:: What you will do ::
Which lines of the entries hold the string "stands"? Copy each one.

:: Supplied material ::
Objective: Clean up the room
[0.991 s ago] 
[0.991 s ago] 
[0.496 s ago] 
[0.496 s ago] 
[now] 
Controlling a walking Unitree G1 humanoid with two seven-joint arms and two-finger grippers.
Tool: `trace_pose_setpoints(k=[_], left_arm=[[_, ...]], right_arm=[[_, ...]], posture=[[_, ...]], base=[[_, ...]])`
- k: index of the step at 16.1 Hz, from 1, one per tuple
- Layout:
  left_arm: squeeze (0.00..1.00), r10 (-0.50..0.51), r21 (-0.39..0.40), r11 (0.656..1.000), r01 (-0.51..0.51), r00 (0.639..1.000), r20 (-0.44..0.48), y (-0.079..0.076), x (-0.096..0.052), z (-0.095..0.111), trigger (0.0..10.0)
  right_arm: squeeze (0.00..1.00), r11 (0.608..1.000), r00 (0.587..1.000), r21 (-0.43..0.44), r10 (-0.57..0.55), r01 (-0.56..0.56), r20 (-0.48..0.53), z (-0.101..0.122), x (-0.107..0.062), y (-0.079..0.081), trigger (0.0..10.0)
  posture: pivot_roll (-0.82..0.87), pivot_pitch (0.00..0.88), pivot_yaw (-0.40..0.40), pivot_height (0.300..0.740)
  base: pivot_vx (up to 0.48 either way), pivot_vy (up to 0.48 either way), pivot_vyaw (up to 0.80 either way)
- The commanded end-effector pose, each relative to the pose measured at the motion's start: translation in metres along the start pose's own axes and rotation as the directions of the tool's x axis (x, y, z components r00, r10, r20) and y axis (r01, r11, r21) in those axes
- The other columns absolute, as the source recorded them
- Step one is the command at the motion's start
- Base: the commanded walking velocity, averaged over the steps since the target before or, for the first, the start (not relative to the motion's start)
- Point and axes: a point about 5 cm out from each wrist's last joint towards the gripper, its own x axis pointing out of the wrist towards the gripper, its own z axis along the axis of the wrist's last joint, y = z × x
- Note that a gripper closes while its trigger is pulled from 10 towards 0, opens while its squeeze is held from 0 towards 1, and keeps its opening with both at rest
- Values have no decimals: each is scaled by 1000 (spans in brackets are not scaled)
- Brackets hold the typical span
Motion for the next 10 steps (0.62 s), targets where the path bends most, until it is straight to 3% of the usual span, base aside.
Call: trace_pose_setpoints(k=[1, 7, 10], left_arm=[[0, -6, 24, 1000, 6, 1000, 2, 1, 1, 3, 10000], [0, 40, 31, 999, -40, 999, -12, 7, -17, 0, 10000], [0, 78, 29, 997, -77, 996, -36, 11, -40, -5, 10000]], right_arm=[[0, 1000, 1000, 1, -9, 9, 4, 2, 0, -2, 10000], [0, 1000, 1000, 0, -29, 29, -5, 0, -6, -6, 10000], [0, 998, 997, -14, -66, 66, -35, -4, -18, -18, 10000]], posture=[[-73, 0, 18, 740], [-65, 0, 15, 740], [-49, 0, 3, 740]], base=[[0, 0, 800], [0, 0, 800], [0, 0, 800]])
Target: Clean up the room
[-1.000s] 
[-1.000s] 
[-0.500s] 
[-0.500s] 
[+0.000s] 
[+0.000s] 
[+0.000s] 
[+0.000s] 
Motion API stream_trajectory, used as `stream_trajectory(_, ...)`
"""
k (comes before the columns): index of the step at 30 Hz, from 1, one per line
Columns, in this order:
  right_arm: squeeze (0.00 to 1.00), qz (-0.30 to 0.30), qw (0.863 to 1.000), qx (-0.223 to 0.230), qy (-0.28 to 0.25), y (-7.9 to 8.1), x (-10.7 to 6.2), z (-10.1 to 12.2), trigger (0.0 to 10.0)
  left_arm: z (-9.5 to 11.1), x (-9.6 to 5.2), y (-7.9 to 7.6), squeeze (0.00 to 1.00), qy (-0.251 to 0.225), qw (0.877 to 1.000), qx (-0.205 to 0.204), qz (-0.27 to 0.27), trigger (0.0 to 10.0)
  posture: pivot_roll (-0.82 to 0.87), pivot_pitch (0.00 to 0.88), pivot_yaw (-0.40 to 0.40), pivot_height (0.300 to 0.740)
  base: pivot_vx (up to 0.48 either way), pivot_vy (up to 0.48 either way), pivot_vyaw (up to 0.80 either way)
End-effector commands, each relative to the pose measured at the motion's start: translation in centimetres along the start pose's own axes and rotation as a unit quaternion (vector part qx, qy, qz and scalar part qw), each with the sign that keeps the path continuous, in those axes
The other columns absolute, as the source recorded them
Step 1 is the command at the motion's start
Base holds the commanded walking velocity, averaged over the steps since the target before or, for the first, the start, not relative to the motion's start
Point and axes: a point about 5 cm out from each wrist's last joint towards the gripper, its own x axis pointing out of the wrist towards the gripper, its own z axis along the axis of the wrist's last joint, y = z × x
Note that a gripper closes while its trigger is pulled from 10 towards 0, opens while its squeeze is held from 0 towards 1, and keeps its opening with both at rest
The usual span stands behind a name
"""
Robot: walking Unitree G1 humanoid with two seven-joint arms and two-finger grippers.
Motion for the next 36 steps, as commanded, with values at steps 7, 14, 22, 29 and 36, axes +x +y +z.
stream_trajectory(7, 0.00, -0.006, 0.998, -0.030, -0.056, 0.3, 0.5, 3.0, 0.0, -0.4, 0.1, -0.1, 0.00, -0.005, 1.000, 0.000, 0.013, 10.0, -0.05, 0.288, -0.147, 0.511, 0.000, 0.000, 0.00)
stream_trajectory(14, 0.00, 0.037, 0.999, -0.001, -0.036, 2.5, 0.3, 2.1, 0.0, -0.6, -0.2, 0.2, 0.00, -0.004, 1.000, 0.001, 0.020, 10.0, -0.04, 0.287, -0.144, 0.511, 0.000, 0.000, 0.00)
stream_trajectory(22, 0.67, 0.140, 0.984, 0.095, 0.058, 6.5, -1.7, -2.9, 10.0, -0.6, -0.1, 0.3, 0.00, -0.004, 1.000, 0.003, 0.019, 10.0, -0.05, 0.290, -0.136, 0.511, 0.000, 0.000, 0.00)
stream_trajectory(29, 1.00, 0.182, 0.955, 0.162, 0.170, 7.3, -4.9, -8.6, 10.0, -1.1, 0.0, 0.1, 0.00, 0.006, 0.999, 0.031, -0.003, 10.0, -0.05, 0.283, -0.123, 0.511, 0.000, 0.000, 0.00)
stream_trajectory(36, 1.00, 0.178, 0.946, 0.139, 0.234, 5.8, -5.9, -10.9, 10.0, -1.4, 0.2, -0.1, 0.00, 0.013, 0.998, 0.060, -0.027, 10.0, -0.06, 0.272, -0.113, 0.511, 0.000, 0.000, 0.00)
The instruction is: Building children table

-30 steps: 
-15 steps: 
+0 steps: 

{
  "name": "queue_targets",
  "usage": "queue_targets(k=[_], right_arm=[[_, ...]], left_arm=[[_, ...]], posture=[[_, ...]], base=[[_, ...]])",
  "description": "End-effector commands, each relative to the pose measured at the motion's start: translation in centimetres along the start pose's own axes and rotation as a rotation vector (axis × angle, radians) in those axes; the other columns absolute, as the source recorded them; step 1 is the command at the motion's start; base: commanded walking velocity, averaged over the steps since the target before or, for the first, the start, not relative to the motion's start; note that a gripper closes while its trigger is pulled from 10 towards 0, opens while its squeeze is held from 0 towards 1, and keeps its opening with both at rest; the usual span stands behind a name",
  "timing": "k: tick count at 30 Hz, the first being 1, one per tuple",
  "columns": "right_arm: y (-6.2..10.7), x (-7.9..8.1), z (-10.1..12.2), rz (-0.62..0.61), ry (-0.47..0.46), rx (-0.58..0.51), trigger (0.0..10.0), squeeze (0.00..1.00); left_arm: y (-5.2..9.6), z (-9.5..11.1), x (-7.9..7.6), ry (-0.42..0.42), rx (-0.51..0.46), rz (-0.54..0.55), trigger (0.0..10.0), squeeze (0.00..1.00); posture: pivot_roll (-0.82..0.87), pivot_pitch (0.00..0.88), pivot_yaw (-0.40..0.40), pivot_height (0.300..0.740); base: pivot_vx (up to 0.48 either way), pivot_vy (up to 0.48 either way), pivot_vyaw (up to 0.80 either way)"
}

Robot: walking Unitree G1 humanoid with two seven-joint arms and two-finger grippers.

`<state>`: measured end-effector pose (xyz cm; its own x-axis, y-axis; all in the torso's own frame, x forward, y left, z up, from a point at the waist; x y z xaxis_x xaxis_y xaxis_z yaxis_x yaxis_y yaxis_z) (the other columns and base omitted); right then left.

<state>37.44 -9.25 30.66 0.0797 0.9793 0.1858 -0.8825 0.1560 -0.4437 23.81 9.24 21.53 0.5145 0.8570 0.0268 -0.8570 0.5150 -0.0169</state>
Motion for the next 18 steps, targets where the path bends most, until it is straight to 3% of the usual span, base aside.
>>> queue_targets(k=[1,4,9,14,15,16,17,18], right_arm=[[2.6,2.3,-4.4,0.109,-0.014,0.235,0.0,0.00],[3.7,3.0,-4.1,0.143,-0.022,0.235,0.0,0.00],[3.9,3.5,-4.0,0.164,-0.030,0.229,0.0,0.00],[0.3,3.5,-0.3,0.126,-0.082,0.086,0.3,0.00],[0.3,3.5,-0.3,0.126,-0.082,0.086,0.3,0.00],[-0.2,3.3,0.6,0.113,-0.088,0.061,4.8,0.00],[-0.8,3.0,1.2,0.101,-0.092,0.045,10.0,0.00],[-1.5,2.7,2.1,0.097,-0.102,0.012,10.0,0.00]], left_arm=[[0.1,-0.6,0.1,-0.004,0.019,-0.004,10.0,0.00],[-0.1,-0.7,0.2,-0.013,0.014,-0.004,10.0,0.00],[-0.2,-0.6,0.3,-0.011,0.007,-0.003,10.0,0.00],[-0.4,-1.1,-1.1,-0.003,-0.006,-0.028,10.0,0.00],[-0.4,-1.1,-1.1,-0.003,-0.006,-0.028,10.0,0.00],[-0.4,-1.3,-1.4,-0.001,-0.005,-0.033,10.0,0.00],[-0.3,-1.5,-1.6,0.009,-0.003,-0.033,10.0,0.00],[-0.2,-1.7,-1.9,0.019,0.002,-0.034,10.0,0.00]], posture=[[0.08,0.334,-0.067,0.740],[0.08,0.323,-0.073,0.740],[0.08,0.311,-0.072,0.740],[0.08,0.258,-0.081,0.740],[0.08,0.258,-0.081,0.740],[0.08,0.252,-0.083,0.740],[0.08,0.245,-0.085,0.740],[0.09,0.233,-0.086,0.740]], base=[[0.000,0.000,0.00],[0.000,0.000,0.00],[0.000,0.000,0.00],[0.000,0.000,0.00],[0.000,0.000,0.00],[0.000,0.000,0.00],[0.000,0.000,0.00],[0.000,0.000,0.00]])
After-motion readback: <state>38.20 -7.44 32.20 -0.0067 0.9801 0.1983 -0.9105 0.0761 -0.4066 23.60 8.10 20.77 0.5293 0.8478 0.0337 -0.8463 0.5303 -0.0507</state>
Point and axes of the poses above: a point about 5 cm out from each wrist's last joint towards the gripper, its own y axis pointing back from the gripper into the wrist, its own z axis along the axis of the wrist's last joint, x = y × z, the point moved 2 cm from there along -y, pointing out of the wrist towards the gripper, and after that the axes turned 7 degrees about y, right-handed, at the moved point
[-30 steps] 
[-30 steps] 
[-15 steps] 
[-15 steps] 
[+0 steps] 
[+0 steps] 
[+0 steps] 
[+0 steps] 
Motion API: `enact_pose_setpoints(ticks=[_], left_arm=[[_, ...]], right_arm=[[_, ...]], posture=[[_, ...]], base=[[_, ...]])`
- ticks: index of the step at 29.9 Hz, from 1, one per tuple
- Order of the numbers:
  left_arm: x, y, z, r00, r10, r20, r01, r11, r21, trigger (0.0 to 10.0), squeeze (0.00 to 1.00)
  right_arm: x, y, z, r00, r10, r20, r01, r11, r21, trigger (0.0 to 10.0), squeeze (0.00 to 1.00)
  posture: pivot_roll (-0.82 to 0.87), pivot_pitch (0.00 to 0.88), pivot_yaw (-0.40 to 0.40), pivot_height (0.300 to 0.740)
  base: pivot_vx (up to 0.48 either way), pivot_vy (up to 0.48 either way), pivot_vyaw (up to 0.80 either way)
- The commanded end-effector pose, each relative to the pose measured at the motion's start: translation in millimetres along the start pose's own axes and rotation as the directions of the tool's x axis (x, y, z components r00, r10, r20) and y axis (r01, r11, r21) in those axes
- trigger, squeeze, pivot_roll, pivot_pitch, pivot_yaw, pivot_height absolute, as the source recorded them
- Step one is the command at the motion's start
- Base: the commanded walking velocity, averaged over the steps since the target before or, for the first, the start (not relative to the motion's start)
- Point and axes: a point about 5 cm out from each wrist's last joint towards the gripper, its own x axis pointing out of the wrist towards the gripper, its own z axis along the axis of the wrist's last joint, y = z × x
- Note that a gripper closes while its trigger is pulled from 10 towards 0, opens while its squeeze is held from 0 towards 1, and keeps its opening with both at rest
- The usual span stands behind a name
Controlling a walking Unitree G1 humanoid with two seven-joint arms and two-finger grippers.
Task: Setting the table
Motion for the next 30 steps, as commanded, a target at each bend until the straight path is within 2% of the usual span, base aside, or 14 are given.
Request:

:: Worked solution ::
The usual span stands behind a name
  "description": "End-effector commands, each relative to the pose measured at the motion's start: translation in centimetres along the start pose's own axes and rotation as a rotation vector (axis × angle, radians) in those axes; the other columns absolute, as the source recorded them; step 1 is the command at the motion's start; base: commanded walking velocity, averaged over the steps since the target before or, for the first, the start, not relative to the motion's start; note that a gripper closes while its trigger is pulled from 10 towards 0, opens while its squeeze is held from 0 towards 1, and keeps its opening with both at rest; the usual span stands behind a name",
- The usual span stands behind a name

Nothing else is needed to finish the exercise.